Conversation avec Morton J. Mendelson
6 octobre 2009
Jeudi dernier, Morton J. Mendelson, vice-président exécutif adjoint à la vie étudiante et à l’apprentissage de l’Université McGill, a convoqué la presse étudiante pour discuter d’un sondage que l’administration s’apprête à diffuser parmi les étudiants cette semaine.

«Que peut faire la direction universitaire pour que ses services de soutien aux étudiants soient davantage sensibilisés aux différences culturelles et personnelles, tout en respectant les objectifs académiques fondamentaux de l’Université?»

C’est de cette question dont voulait discuter Morton Mendelson, vice-principal exécutif adjoint à la vie étudiante et à l’apprentissage de l’Université McGill, lorsqu’il a rencontré la presse mcgilloise jeudi dernier. «Notre population étudiante est très diversifiée, affirme M. Mendelson, mais à quel point?»
Il peut être lu dans le communiqué remis aux journalistes par M. Mendelson que l’Université n’est «pas en mesure de décrire [sa] diversité, étant donné qu’elle ne pose pas de questions par rapport à celle-ci au moment de l’inscription des étudiants». «Sans une meilleure connaissance des étudiants qui fréquentent l’Université, il nous est difficile de servir nos étudiants de façon aussi satisfaisante que nous le souhaiterions. Le présent sondage entend combler cette lacune», poursuit le communiqué.

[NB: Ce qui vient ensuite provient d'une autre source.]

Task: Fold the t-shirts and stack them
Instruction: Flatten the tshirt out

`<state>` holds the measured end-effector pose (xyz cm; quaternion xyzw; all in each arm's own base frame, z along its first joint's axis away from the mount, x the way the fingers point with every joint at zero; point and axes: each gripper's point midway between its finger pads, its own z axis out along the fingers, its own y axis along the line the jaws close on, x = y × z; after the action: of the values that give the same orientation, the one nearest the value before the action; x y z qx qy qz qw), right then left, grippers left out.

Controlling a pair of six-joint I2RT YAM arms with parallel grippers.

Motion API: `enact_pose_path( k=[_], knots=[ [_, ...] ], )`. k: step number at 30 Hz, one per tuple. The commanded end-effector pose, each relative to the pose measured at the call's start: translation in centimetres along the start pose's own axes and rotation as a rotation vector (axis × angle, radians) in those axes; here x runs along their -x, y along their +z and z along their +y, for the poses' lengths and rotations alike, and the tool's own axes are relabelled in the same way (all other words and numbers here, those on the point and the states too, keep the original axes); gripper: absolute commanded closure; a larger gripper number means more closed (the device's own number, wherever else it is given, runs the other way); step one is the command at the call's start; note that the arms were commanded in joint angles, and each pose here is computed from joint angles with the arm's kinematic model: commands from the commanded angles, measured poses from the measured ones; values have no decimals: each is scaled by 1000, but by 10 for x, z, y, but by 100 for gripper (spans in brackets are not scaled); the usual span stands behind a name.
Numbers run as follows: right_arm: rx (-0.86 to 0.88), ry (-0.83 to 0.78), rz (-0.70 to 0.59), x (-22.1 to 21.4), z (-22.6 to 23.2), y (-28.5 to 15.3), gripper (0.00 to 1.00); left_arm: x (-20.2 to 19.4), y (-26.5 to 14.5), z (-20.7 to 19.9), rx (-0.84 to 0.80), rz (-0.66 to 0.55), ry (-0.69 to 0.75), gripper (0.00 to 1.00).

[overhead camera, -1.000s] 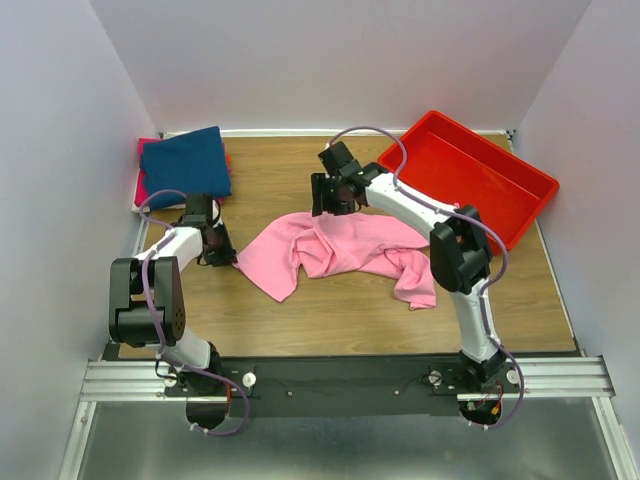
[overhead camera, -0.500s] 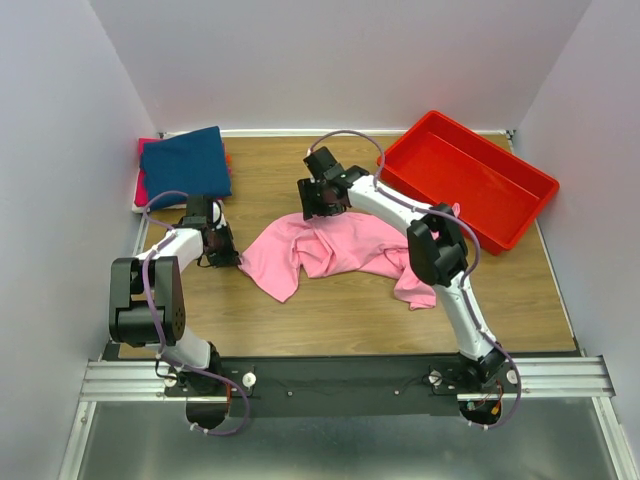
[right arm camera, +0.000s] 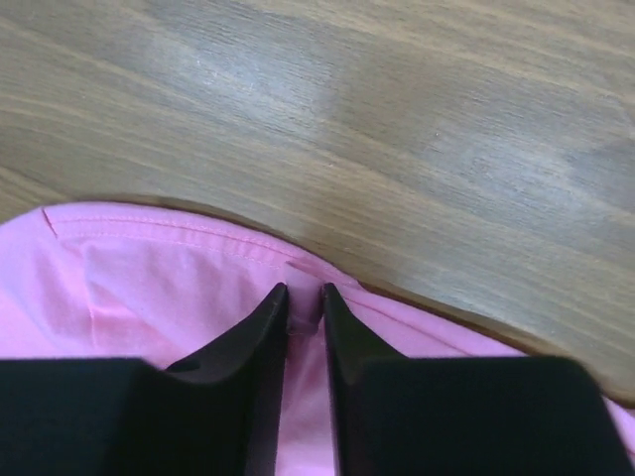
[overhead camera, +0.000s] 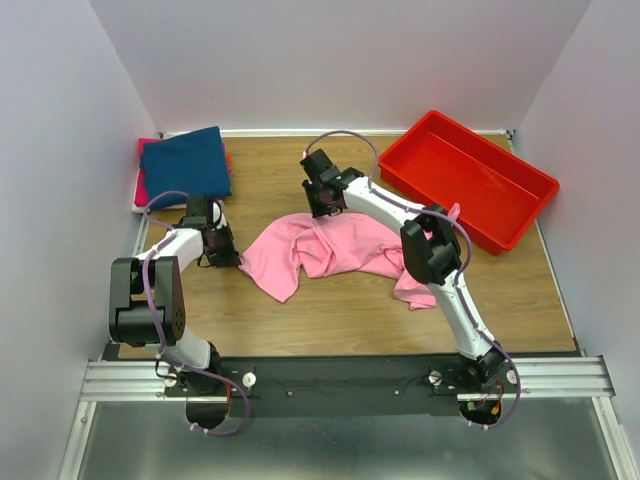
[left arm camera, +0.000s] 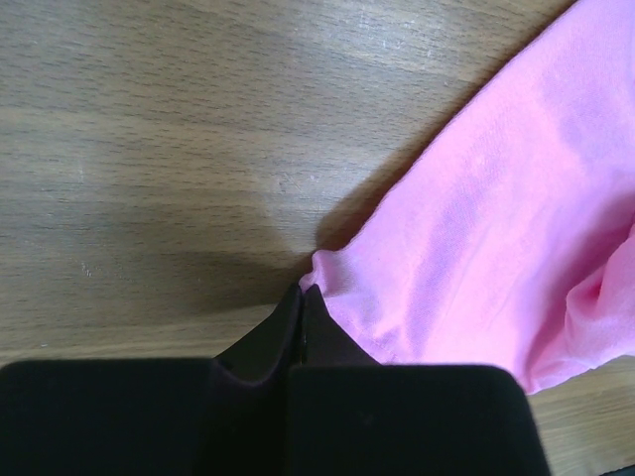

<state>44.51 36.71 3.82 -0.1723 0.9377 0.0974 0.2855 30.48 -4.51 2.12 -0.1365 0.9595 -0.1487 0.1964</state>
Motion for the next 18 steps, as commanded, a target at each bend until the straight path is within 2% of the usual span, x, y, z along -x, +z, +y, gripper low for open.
enact_pose_path(
  k=[1, 2, 4, 5, 8, 10, 12, 15, 16, 17, 18],
  knots=[
    [-38, -4, -26, 8, -2, -5, 76, -23, 2, 9, 30, 84, -7, 100],
    [-34, 10, -39, 14, -1, -9, 84, -16, 1, 8, 29, 60, -6, 100],
    [-31, 25, -64, 24, 1, -16, 92, -8, 0, 5, 25, 36, -19, 100],
    [-37, 47, -86, 33, -1, -25, 100, 4, -1, -2, 0, 14, -20, 100],
    [-20, 122, -130, 54, -6, -50, 100, 48, -13, -29, -81, -79, -34, 100],
    [0, 189, -189, 80, -22, -83, 100, 77, -28, -48, -131, -145, -31, 100],
    [12, 262, -246, 101, -46, -118, 100, 139, -71, -78, -184, -292, -19, 100],
    [16, 338, -324, 126, -81, -160, 100, 184, -111, -90, -211, -407, -44, 100],
    [11, 367, -384, 141, -101, -189, 99, 210, -142, -96, -241, -490, -65, 100],
    [20, 367, -415, 148, -100, -204, 100, 223, -159, -100, -257, -535, -79, 100],
    [2, 395, -453, 157, -122, -220, 100, 234, -175, -102, -273, -578, -91, 100]
  ],
)
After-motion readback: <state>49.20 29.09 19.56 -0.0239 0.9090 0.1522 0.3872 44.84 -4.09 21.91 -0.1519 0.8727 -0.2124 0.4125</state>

M. Mendelson indique qu’il s’agit là d’une «étude démographique». L’approche des associations étudiantes a été mentionnée comme une solution possible, mais elle n’est pas toujours facilement opérable par l’administration. «Ce sondage nous aidera à mieux comprendre [les étudiants], car ils ne sont pas toujours ouverts à [l’idée de] faire des déclarations sur leur vie personnelle à l’administration», a-t-il indiqué.

Il ajoute que l’Université a «un certain nombre d’étudiants pour qui [elle n’a] pas de services». Le sondage portera donc sur une variété d’aspects de la vie privée de chaque étudiant, allant de renseignements généraux sur la langue parlée par ce dernier, en passant par leur opinion sur le financement des études et la religion. Aussi, les participants resteront dans l’anonymat.

En ce qui concerne la question de la religion, M. Mendelson a precisé qu’«elle n’est pas tout à fait appropriée de nos jours», mais qu’il serait bon pour l’Université de savoir jusqu’à «quel point certains étudiants éprouvent le besoin d’observer leurs rites religieux». Les questions du sondage portant sur ce sujet serviraient donc à aider l’établissement à mieux accommoder la population mcgilloise en ce sens.

La rencontre a également été l’occasion d’aborder une foule d’autres sujets sur lesquels M. Mendelson a été franc et a mené un dialogue ouvert. En ce qui concerne les retards des coursepacks, il a signalé que la situation devrait s’améliorer. Il pense que le matériel de classe s’informatisera de plus en plus rapidement dans les années à suivre, «ce qui est en même temps bénéfique pour l’environnement», a-t-il dit.

Sur la question de la hausse des frais de scolarité, qui représente une frein à l’accès à l’éducation supérieure pour certains, M. Mendelson tranche sur la question en affirmant que «notre but est que les étudiants de McGill ou les futurs étudiants n’aient pas à se soucier du financement de leurs études». «Nous sommes bien loin de ce but», confie-t-il, mais il assure qu’«il y a eu du progrès» ces dernières années.

Un dernier mot a été dit sur la place du français à McGill. M. Mendelson se souvient lorsqu’il y était étudiant dans les années 1960. «On entendait pas ou très peu le français sur le campus», dit-il. Il juge que depuis, la place du français s’est «nettement améliorée». Il a toutefois indiqué que le pourcentage de francophones a diminué ces dernières années, alors que le pourcentage des allophones est en hausse.

Enfin, M. Mendelson considère que «la chose la plus importante pour McGill est la qualité de ses étudiants», et rappelle que l’université «veut aider ses étudiants tant sur le plan intellectuel que personnel». Même s’il sera impossible de régler immédiatement chaque problème soulevé, M. Mendelson assure qu’au final, «le but [du sondage] est d’avoir des données qui nous permettront de mieux servir nos étudiants». Alors, que fait-on? Mord-on à l’hameçon, Morton?